Instructions for the task
Give a verbatim copy of the data, leaving the pictures out.

Collected material
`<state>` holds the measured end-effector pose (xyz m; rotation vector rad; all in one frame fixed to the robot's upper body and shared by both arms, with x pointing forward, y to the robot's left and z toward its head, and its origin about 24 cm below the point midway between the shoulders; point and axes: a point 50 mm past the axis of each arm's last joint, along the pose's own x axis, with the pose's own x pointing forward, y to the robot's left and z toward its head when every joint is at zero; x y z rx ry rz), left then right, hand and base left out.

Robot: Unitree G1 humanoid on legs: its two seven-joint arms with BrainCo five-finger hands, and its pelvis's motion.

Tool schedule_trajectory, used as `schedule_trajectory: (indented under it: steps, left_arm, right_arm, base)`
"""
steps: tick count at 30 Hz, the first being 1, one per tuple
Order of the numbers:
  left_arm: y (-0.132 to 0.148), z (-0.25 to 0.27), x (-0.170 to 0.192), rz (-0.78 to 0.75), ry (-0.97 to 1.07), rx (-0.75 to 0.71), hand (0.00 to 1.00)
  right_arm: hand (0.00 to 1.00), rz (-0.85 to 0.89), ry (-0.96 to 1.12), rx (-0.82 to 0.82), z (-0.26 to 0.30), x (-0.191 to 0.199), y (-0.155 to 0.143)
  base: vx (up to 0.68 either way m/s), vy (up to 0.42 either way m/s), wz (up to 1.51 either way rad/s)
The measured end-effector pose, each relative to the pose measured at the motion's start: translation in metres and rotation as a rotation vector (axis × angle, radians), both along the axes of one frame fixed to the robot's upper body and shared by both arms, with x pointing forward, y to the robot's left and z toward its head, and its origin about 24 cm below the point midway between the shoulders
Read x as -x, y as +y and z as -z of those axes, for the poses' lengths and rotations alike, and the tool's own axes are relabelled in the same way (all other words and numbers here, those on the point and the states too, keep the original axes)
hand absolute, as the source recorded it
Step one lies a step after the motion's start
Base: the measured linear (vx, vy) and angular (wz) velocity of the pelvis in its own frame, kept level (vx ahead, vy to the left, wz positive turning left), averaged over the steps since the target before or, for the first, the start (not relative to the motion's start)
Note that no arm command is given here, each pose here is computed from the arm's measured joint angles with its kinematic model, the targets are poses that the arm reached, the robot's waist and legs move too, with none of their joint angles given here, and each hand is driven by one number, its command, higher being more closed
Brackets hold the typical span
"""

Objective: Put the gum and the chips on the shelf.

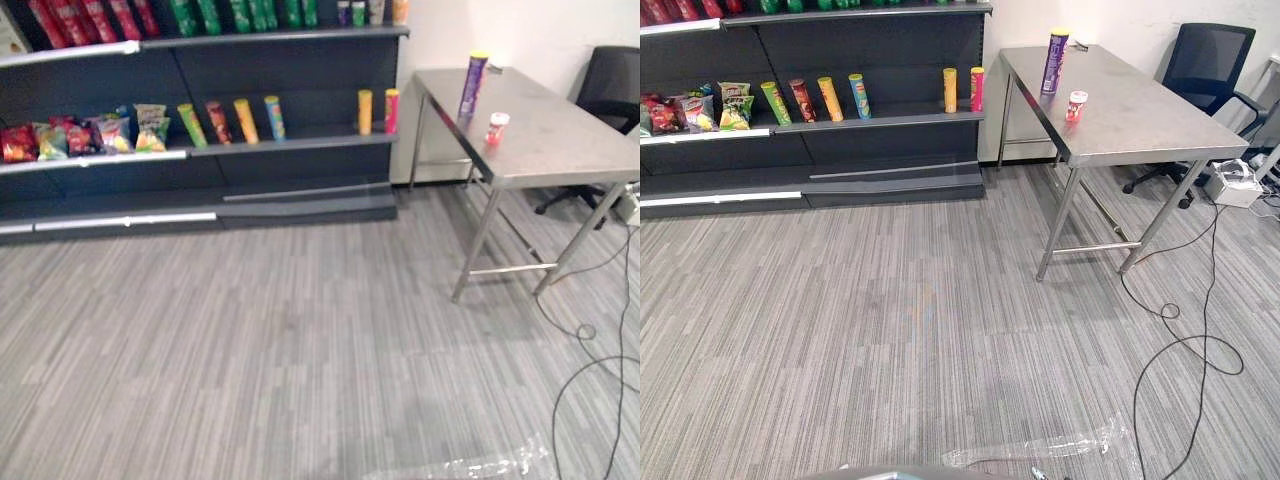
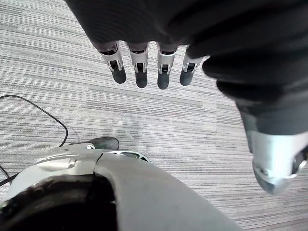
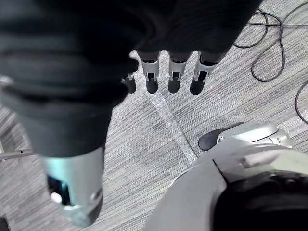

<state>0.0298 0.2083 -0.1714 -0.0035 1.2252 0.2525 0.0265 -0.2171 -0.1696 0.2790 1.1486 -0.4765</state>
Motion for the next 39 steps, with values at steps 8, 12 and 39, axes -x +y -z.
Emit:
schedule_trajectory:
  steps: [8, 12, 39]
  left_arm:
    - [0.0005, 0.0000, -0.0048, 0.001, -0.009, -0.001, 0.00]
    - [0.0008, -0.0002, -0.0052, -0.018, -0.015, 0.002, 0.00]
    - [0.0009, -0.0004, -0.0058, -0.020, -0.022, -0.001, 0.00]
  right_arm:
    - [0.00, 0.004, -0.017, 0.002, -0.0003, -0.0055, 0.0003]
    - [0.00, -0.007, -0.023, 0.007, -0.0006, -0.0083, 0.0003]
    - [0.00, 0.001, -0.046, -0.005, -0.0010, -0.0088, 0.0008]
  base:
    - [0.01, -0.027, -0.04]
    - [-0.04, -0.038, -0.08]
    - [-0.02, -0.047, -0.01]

The answer
`<state>` holds the measured end-effector pose (xyz m; rotation vector rad; all in one frame fixed to the robot's upper body and shared by both arms, with x pointing forward, y to the robot's left and z toward its head, and its origin about 24 cm below the point midway between the shoulders; point and axes: a point 50 mm past the axis of each arm's last joint, along the pose's own x axis, with the pose's own x pointing forward, y to the robot's left and z toward its head when every joint is at zero; x y z rx ry rz), left then right, hand and base left out.

Robot: Unitree G1 humanoid on legs: its two seven-joint arms with BrainCo five-finger hands, and its pelvis's motion.

Tool schedule_trajectory, used as `schedule_trajectory: (indented under it: steps, left_arm, right_arm, base)`
"""
steps: tick count at 30 Hz, the first being 1, one per tuple
Order of the numbers:
  left_arm: y (-0.132 to 0.148), z (-0.25 to 0.27), x (-0.170 to 0.192), rz (-0.78 to 0.75), ry (-0.97 to 1.07), rx (-0.75 to 0.71), hand (0.00 to 1.00)
  right_arm: hand (0.00 to 1.00), rz (-0.85 to 0.89), ry (-0.96 to 1.12), rx (-0.82 to 0.82), z (-0.26 to 0.30), x (-0.191 to 0.199), y (-0.155 to 0.143)
  base: vx (up to 0.68 either way m/s), vy (up to 0.42 either way m/s), wz (up to 1.51 either way rad/s)
The measured end-effector pose, each relative to the pose measured at the motion's start: translation in metres and rotation as a rotation vector (axis × angle, radians), both along the axes of one frame fixed to the robot's upper body and shared by both arms, with x pointing forward, y to the robot's left and z toward its head, and its origin about 24 cm below the point midway between the shoulders
Read x as -x, y as +y and z as -z of those axes, for the poses' lengths and rotations alike, and the tool's own axes are relabelled in the same way (all other words and numbers here, those on the point and the states too, keep the original axes)
hand absolute, as the source recorded it
Step one lies a step after the motion's start
Base: the measured linear (vx, vy) and angular (wz) velocity of the pelvis in its own frame, kept level (vx ahead, vy to the left, wz positive turning left), averaged over the steps since the target before or, for the first, the start (not relative to the motion's start)
Note that no arm command is given here, each pose here is computed from the arm's measured joint angles with its kinematic model, the targets are poses that the arm reached, the robot's waist and legs move too, with none of their joint angles given here, and each hand is driven by one number, its command, higher being more closed
Brackets hold the typical span
"""

Objective: Put the gum and the chips on the shelf.


<state>0.0298 0.2083 -0.1714 -0.0035 1.2252 0.2525 0.0265 -0.2171 -0.1696 0.2790 1.1486 -0.4765</state>
Motion for the next 39 steps, with values at steps 8, 12 and 39, axes -x +y -z.
Emit:
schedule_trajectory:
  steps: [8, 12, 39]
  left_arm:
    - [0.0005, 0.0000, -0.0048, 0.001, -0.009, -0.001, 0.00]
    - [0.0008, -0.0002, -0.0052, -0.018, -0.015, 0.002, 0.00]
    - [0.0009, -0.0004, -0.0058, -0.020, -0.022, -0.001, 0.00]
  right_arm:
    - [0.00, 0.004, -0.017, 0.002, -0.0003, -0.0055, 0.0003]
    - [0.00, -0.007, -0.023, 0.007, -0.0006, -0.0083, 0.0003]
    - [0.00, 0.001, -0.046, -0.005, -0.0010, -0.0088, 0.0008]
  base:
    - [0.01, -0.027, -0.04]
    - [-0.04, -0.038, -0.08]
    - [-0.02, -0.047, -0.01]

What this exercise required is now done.